Task objective
Copy every line of the data that includes the string "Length".
• • •
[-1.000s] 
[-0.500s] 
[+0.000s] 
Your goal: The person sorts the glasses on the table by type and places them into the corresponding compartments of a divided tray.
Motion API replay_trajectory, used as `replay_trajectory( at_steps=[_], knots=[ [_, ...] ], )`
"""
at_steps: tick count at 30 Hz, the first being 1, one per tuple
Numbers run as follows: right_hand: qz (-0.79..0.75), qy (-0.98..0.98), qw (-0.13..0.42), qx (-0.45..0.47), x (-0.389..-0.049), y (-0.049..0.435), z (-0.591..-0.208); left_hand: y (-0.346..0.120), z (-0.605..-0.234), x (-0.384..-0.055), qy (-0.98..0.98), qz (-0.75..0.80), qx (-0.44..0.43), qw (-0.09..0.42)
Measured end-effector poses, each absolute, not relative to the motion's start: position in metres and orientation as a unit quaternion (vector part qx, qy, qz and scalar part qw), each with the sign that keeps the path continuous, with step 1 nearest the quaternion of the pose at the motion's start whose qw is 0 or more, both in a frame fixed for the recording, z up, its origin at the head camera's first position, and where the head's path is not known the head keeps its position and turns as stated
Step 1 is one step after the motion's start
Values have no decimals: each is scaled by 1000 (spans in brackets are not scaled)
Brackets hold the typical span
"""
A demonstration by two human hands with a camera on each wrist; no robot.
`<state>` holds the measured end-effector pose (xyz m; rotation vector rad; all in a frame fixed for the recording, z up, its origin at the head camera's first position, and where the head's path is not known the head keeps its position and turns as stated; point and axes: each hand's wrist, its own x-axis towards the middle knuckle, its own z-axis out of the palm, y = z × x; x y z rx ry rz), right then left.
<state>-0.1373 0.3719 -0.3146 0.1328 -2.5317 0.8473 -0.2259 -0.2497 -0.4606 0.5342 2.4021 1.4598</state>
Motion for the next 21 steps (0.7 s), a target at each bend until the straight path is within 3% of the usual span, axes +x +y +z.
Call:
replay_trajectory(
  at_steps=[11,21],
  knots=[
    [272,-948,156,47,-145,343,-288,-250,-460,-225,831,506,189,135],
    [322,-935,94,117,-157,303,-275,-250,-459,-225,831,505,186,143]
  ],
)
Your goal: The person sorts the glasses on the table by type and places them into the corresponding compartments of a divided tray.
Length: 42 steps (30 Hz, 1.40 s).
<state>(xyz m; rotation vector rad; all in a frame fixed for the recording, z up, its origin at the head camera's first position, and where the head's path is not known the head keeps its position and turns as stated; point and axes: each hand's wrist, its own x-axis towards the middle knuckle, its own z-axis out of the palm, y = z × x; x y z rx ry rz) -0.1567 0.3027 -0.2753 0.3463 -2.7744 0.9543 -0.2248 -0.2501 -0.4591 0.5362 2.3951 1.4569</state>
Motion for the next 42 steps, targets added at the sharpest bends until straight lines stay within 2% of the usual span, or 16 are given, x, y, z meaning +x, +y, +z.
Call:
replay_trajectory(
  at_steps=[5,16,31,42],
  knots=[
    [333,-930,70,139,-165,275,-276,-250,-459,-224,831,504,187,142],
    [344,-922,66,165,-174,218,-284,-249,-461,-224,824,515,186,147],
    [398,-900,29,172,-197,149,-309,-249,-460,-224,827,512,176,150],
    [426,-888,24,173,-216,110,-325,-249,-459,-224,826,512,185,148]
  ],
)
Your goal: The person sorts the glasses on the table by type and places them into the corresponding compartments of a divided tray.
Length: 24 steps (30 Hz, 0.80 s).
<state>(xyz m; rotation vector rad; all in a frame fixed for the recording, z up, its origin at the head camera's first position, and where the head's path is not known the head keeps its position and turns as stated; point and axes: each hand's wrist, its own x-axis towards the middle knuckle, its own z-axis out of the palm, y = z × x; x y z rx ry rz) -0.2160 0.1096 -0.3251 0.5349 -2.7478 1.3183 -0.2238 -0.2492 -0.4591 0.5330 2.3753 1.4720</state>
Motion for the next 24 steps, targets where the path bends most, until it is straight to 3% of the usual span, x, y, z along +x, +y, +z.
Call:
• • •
Answer to the exercise
Length: 42 steps (30 Hz, 1.40 s).
Length: 24 steps (30 Hz, 0.80 s).

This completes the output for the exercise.